Friday, May 16, 2008

A Palpable Silence: The VLA

Photo: Matthew L. Abbondanzio. Image courtesy of NRAO/AUI.
The National Radio Astronomy Observatory’s Very Large Array (VLA) is located 50 miles west of Socorro, NM on the Plains of San Agustin. The array consists of twenty-seven 230-ton radio antennas that move together in a Y-shaped configuration to track a single point in space. According to the VLA website, The data from the antennas is combined electronically to give the resolution of an antenna 36km (22 miles) across, with the sensitivity of a dish 130 meters (422 feet) in diameter.
Twilight: Photographer Dave Finley
Image courtesy of NRAO/AUI

From the NRAO’s page on How Radio Telescopes Work: Radio telescopes are used to study naturally occurring radio emission from stars, galaxies, quasars, and other astronomical objects between wavelengths of about 10 meters (30 megahertz [MHz]) and 1 millimeter (300 gigahertz [GHz]).

The Plains of San Agustin are another of New Mexico’s great silent places--places of hot sunshine and incredible thunderstorms. While on the road to the VLA one summer day I kept an eye on an approaching storm off to the left of the road. It swept down a hill just as the car passed by and thunderously arrived to block out the sun. It was as violent a storm as I’ve ever driven through but, when it passed, after a few minutes the plains were sunny and silent once again.
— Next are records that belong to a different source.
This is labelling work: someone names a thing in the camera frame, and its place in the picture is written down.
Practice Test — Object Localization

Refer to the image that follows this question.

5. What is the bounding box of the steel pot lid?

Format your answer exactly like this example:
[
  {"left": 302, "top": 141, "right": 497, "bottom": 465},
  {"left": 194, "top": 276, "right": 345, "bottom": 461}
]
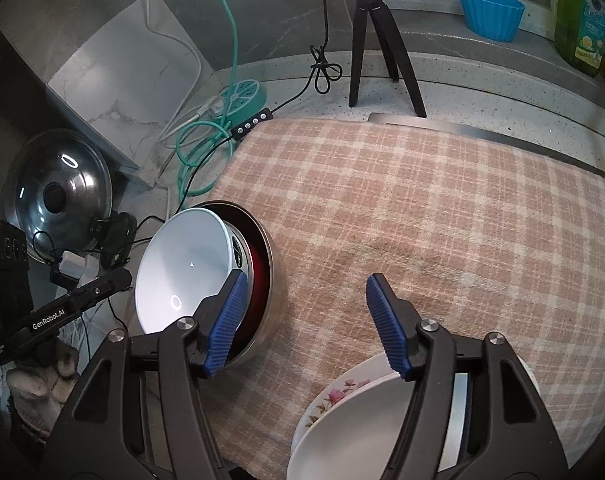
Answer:
[{"left": 3, "top": 129, "right": 114, "bottom": 263}]

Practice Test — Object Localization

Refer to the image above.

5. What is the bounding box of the red and black bowl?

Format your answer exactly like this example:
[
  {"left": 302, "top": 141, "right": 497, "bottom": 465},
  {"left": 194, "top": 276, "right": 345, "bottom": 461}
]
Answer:
[{"left": 230, "top": 225, "right": 272, "bottom": 351}]

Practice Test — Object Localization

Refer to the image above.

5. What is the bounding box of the floral rimmed white plate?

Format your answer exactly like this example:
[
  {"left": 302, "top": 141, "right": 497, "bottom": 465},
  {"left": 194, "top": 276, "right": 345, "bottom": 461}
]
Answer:
[{"left": 290, "top": 349, "right": 542, "bottom": 480}]

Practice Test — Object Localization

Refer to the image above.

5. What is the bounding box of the stainless steel bowl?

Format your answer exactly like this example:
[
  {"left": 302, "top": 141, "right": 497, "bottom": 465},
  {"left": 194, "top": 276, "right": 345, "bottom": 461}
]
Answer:
[{"left": 190, "top": 201, "right": 289, "bottom": 368}]

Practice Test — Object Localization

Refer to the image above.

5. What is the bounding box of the blue fluted container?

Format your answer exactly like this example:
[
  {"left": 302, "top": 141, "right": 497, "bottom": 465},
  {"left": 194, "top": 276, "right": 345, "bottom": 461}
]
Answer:
[{"left": 455, "top": 0, "right": 527, "bottom": 43}]

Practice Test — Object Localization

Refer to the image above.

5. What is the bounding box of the white adapter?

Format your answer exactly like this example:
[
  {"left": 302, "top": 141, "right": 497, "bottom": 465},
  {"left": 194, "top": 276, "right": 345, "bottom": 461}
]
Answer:
[{"left": 57, "top": 252, "right": 100, "bottom": 286}]

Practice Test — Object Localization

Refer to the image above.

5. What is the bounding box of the metal strip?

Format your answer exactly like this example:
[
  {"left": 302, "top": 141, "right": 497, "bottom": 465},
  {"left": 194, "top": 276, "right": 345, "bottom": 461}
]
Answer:
[{"left": 369, "top": 112, "right": 605, "bottom": 176}]

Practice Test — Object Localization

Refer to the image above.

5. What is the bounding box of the black round device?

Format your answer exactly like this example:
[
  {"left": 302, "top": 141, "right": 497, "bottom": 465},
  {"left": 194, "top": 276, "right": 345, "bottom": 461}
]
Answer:
[{"left": 93, "top": 211, "right": 139, "bottom": 267}]

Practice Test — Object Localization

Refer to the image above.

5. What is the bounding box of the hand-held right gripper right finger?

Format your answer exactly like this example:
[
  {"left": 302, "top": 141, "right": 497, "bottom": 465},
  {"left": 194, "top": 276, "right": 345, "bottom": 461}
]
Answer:
[{"left": 365, "top": 272, "right": 568, "bottom": 480}]

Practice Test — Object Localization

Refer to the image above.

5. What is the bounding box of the green dish soap bottle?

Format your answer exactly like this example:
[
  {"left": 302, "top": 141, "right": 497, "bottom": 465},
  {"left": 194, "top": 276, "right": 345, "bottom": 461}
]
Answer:
[{"left": 554, "top": 0, "right": 605, "bottom": 79}]

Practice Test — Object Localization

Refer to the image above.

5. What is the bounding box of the white power cable with plug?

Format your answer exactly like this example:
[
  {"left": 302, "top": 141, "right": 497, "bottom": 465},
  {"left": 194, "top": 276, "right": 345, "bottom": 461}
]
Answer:
[{"left": 115, "top": 0, "right": 224, "bottom": 151}]

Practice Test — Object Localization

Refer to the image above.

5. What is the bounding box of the black cable with inline remote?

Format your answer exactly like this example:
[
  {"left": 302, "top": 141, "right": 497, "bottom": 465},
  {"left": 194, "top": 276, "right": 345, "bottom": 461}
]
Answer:
[{"left": 180, "top": 0, "right": 344, "bottom": 211}]

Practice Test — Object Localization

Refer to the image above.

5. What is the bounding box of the round teal power strip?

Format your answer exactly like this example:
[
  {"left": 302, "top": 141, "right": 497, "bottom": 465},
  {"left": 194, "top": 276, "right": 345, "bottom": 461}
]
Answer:
[{"left": 217, "top": 78, "right": 268, "bottom": 121}]

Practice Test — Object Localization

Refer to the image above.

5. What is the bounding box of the teal power cable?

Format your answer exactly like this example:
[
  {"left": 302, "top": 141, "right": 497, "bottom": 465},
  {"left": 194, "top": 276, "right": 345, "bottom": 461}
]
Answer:
[{"left": 175, "top": 0, "right": 248, "bottom": 198}]

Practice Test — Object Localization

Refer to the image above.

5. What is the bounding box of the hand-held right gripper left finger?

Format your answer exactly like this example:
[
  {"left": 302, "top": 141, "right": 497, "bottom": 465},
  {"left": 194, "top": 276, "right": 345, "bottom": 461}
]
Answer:
[{"left": 52, "top": 270, "right": 248, "bottom": 480}]

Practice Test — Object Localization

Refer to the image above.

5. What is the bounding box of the person's left hand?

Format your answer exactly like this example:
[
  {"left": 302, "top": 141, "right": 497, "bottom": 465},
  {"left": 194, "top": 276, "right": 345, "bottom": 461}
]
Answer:
[{"left": 6, "top": 337, "right": 79, "bottom": 433}]

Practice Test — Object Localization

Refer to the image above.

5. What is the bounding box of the checked beige cloth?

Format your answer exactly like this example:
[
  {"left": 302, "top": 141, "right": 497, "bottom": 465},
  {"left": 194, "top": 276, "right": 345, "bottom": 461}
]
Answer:
[{"left": 142, "top": 117, "right": 605, "bottom": 480}]

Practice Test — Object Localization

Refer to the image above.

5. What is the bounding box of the plain white plate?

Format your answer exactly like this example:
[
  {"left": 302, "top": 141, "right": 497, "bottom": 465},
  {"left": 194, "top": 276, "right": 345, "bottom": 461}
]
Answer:
[{"left": 286, "top": 367, "right": 471, "bottom": 480}]

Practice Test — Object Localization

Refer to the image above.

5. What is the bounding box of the black tripod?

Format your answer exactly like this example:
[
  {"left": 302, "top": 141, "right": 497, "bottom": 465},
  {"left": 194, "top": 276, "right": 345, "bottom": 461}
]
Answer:
[{"left": 347, "top": 0, "right": 428, "bottom": 118}]

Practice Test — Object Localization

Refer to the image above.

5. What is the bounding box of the light blue bowl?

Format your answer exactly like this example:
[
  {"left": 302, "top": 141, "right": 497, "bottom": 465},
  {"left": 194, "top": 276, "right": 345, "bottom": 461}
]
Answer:
[{"left": 134, "top": 207, "right": 248, "bottom": 336}]
To see a video, NRAO Very Large Array, with a really cute little kid guide: http://www.youtube.com/watch?v=RokSwMS4BiU

~All images courtesy of NRAO/AUI and in compliance with their image use policy

1 comment:

Akkire said...

this must be the place Jodi Foster went to in that movie where she is trying to make out that emission from space...you know...that one....aha! I like Google sometimes - CONTACT.